Task objective :: When you write out the listing below, keep each word exactly as it stands and drop the pictures.

* * *

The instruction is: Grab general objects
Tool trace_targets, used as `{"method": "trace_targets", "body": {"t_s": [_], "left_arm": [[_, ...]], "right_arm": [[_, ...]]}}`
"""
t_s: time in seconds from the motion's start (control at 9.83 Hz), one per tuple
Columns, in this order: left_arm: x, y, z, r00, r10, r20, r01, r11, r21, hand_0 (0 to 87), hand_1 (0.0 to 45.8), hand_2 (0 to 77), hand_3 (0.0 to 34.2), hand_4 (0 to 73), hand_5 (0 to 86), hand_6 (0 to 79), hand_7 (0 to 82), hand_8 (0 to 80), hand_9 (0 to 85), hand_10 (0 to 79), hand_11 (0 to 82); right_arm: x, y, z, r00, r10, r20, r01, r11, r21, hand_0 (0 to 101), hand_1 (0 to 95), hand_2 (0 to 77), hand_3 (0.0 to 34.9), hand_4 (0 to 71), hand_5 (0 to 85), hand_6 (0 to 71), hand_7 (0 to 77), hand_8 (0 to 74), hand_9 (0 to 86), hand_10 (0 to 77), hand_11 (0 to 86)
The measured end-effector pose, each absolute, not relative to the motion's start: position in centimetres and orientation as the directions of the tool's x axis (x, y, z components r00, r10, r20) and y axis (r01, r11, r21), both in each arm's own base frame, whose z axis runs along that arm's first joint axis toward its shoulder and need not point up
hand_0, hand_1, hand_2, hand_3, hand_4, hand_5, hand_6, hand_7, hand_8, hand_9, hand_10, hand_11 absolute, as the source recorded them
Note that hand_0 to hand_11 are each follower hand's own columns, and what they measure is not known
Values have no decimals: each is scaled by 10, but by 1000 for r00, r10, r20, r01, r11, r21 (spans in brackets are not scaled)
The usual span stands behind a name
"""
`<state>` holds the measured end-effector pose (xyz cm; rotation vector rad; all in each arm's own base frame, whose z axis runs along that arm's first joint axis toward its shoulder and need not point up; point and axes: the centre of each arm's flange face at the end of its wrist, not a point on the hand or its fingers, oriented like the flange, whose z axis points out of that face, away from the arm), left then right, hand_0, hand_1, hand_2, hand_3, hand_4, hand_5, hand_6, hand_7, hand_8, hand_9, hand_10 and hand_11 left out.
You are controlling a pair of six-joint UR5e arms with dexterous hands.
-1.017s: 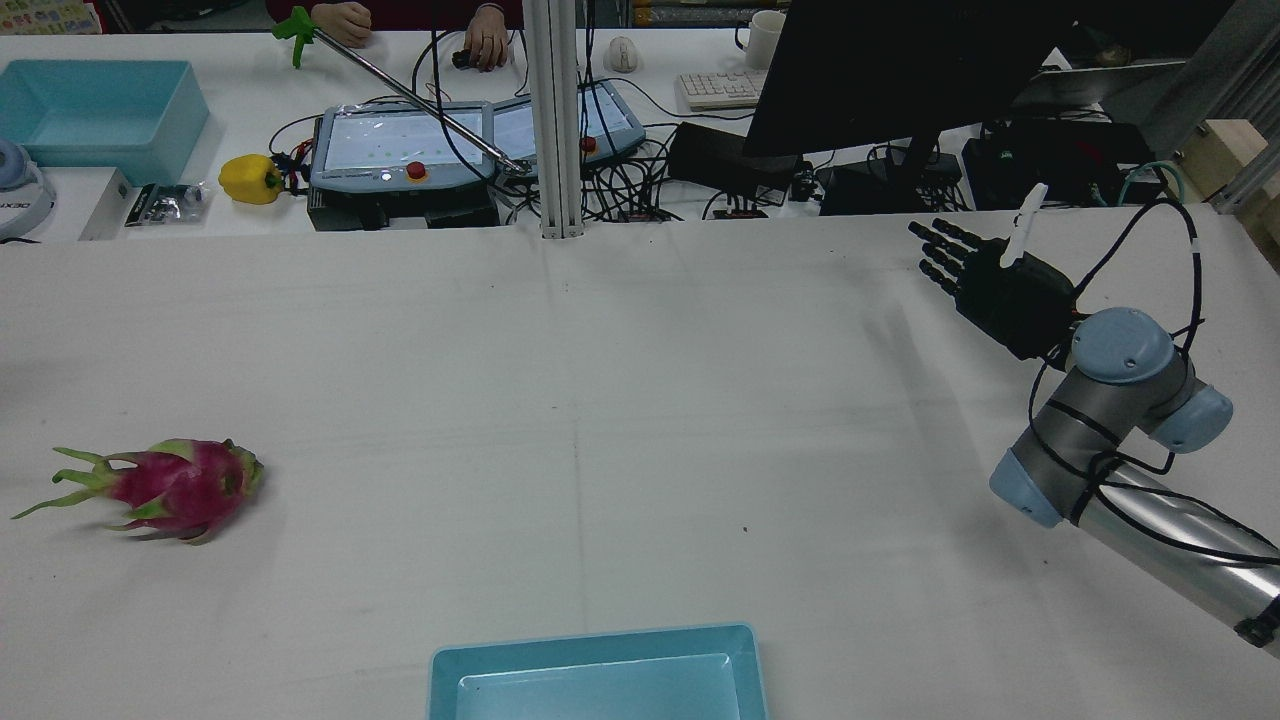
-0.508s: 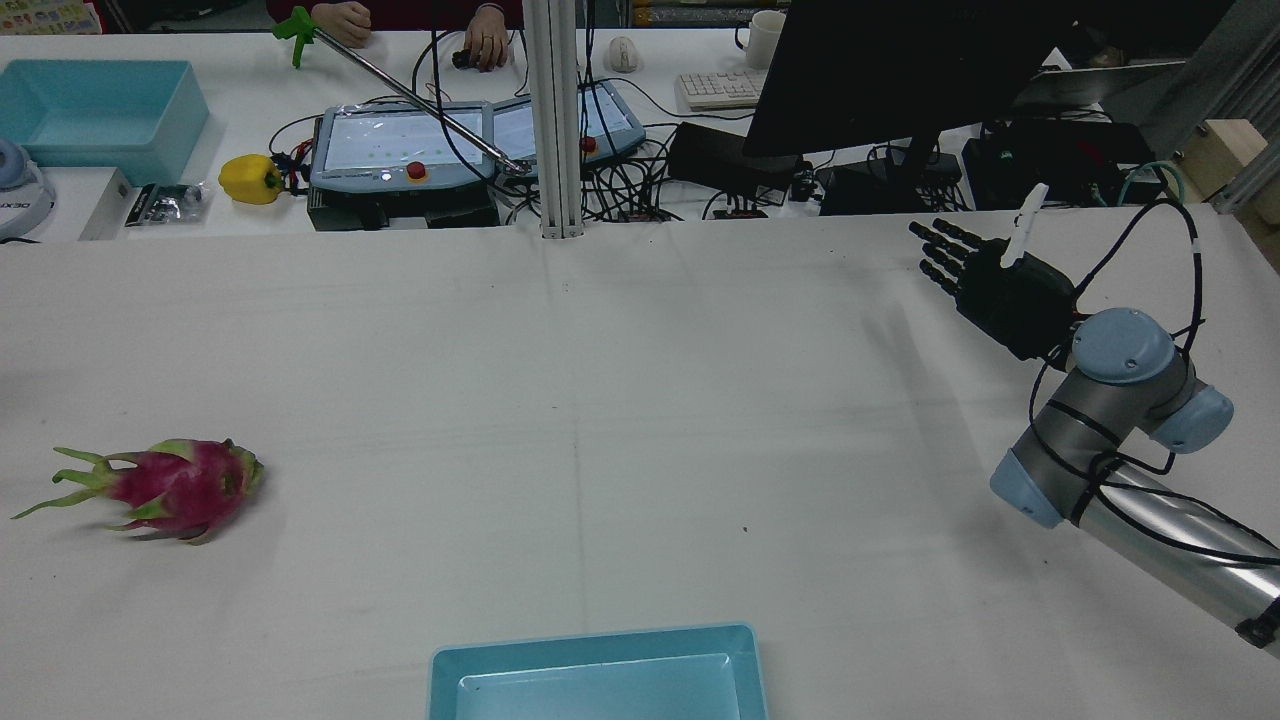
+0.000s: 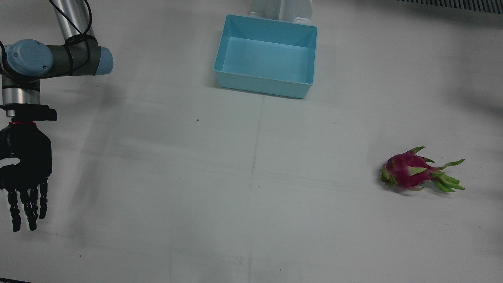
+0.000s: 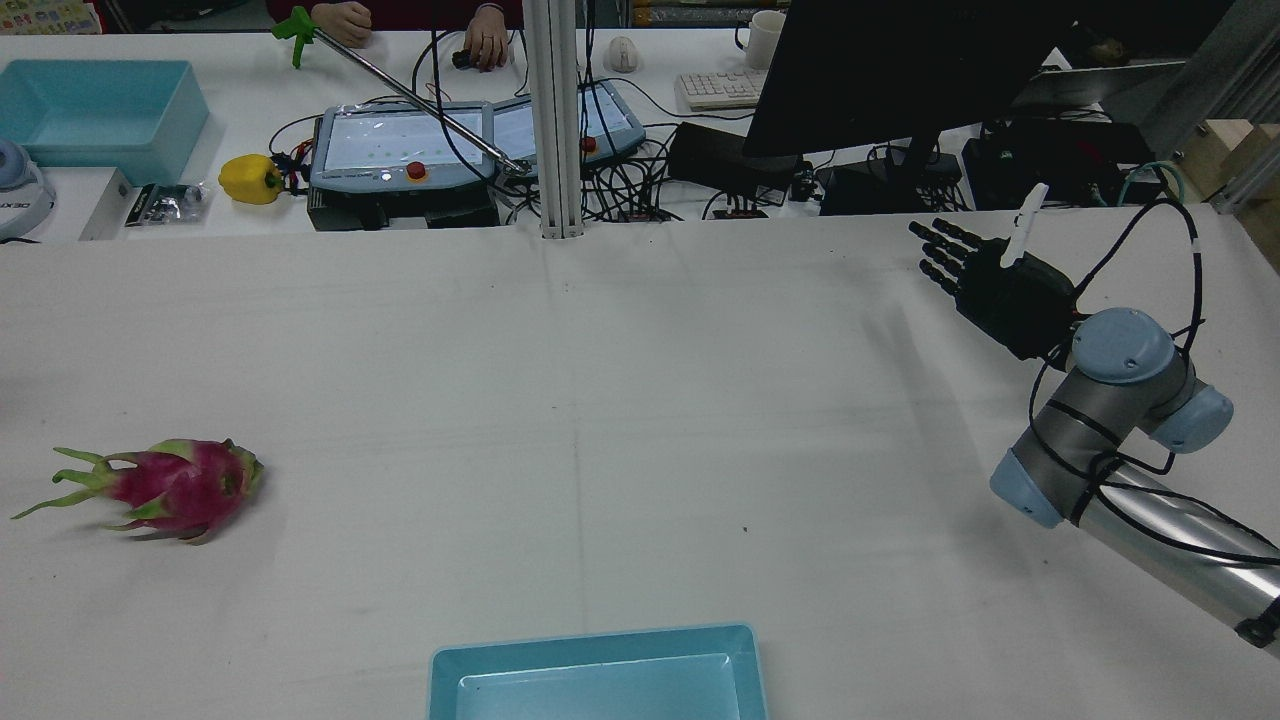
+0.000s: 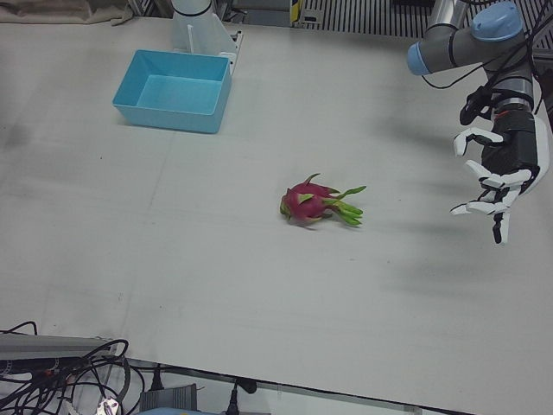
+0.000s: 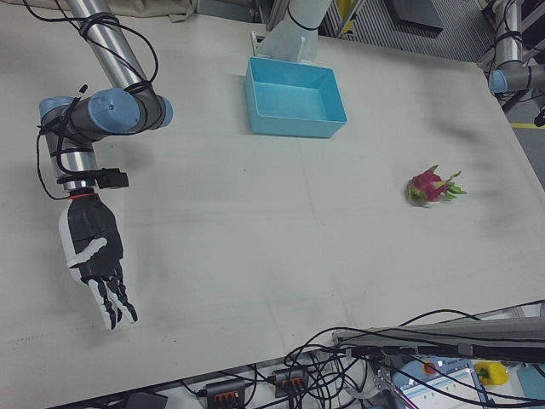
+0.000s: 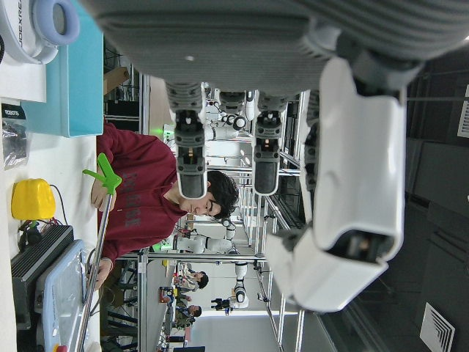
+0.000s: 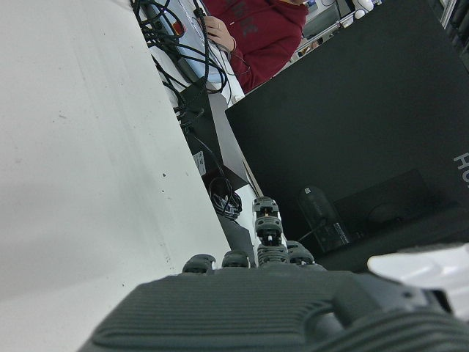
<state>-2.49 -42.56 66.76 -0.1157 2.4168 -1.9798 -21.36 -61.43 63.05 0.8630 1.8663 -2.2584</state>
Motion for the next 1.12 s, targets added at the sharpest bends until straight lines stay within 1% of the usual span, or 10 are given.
{"method": "trace_targets", "body": {"t_s": [0.31, 0.41, 1.12], "left_arm": [[-25, -426, 667, -997, -67, 38, -51, 203, -978, 798, 0, 600, 0, 513, 355, 251, 316, 44, 55, 382, 147], [-24, -427, 666, -997, -67, 39, -52, 205, -977, 798, 0, 600, 0, 513, 387, 251, 316, 44, 49, 382, 147], [-24, -428, 666, -997, -68, 41, -55, 208, -977, 798, 0, 600, 0, 507, 382, 251, 316, 38, 55, 382, 147]], "right_arm": [[-214, -614, 631, -837, 280, -470, 408, -252, -877, 0, 65, 16, 0, 0, 0, 0, 0, 0, 11, 0, 5], [-214, -614, 631, -837, 280, -470, 408, -252, -877, 0, 65, 16, 0, 0, 0, 0, 0, 0, 11, 0, 5], [-214, -614, 631, -837, 280, -470, 409, -252, -877, 0, 65, 16, 0, 0, 0, 0, 0, 0, 11, 0, 5]]}}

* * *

Your response ::
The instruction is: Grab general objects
Tool trace_targets, used as `{"method": "trace_targets", "body": {"t_s": [_], "left_arm": [[_, ...]], "right_arm": [[_, ...]]}}`
"""
t_s: time in seconds from the motion's start (control at 9.83 Hz), one per tuple
Columns, in this order: left_arm: x, y, z, r00, r10, r20, r01, r11, r21, hand_0 (0 to 87), hand_1 (0.0 to 45.8), hand_2 (0 to 77), hand_3 (0.0 to 34.2), hand_4 (0 to 73), hand_5 (0 to 86), hand_6 (0 to 79), hand_7 (0 to 82), hand_8 (0 to 80), hand_9 (0 to 85), hand_10 (0 to 79), hand_11 (0 to 82); right_arm: x, y, z, r00, r10, r20, r01, r11, r21, hand_0 (0 to 101), hand_1 (0 to 95), hand_2 (0 to 77), hand_3 (0.0 to 34.9), hand_4 (0 to 71), hand_5 (0 to 85), hand_6 (0 to 71), hand_7 (0 to 77), hand_8 (0 to 74), hand_9 (0 to 86), hand_10 (0 to 77), hand_11 (0 to 86)
The measured end-effector pose, each absolute, not relative to the motion's start: position in centimetres and orientation as the directions of the tool's x axis (x, y, z components r00, r10, r20) and y axis (r01, r11, r21), both in each arm's own base frame, whose z axis runs along that arm's first joint axis toward its shoulder and need not point up
hand_0, hand_1, hand_2, hand_3, hand_4, hand_5, hand_6, hand_7, hand_8, hand_9, hand_10, hand_11 absolute, as the source recorded them
Note that hand_0 to hand_11 are each follower hand's own columns, and what they measure is not known
Values have no decimals: each is scaled by 10, but by 1000 for r00, r10, r20, r01, r11, r21 (spans in brackets are not scaled)
The usual span stands behind a name
"""
`<state>` holds the measured end-effector pose (xyz cm; rotation vector rad; all in each arm's own base frame, whose z axis runs along that arm's first joint axis toward its shoulder and need not point up; point and axes: the centre of each arm's flange face at the end of its wrist, not a point on the hand or its fingers, oriented like the flange, whose z axis points out of that face, away from the arm), left then right, hand_0, hand_1, hand_2, hand_3, hand_4, hand_5, hand_6, hand_7, hand_8, hand_9, hand_10 and hand_11 left out.
You are controlling a pair of six-joint UR5e arms with dexterous hands.
-1.017s: 
-0.508s: 
+0.000s: 
+0.000s: 
+0.000s: 
+0.000s: 
+0.000s: 
+0.000s: 
<state>-2.49 -42.56 66.76 -0.1157 2.4168 -1.9798 -21.36 -61.43 63.05 0.8630 1.8663 -2.2584</state>
Motion for the next 1.12 s, targets added at the sharpest bends until straight lines stay within 1% of the usual span, or 10 are given.
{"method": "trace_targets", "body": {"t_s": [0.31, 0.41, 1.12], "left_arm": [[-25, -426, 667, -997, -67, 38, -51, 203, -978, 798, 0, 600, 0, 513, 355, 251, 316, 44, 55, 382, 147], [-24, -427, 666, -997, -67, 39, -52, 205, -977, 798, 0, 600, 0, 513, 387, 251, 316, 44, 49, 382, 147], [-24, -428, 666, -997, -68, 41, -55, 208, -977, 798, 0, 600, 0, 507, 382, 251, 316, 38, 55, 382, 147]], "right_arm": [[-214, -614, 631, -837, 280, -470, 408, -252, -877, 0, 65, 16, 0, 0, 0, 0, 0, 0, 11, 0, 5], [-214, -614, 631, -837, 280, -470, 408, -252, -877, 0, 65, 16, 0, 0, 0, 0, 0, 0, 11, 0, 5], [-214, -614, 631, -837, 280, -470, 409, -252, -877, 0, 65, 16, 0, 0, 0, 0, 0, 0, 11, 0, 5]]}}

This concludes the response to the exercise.